Source material:
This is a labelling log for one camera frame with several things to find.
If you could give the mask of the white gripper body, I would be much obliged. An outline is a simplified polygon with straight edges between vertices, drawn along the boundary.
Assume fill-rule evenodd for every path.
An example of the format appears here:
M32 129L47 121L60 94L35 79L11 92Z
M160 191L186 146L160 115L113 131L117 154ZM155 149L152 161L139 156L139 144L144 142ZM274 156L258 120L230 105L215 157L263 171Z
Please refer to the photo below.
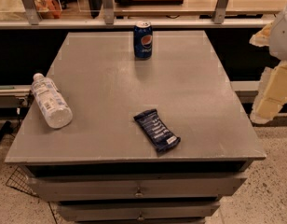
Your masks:
M287 5L272 23L269 53L279 60L287 61Z

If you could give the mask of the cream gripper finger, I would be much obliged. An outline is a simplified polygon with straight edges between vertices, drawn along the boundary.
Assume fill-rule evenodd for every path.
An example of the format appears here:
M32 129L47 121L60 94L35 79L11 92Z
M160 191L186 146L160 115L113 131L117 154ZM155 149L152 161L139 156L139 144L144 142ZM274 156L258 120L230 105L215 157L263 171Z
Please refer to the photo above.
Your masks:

What you should do: Omit all pictures and repeat the rest of the records verbatim.

Exercise output:
This is a labelling log for one camera frame with several things to find.
If you could give the mask of the white gripper body, I would be much obliged. An outline is a simplified polygon with straight edges between vertices, drawn along the boundary.
Assume fill-rule evenodd for every path.
An example of the format appears here:
M32 129L47 121L60 94L35 79L11 92Z
M160 191L186 146L160 115L113 131L117 154ZM155 149L152 161L139 156L139 144L144 142ZM274 156L258 120L230 105L215 157L263 171Z
Please refer to the photo below.
Your masks:
M287 5L272 23L269 53L279 60L287 61Z

If you could give the mask of the cream gripper finger, I would be much obliged. An outline is a simplified polygon with straight edges between vertices, drawn along the boundary.
Assume fill-rule evenodd for every path.
An example of the format appears here:
M32 129L47 121L60 94L35 79L11 92Z
M160 191L186 146L160 115L113 131L117 154ZM155 149L152 161L139 156L139 144L144 142ZM274 156L258 120L230 105L215 157L263 171Z
Please refer to the photo above.
Your masks:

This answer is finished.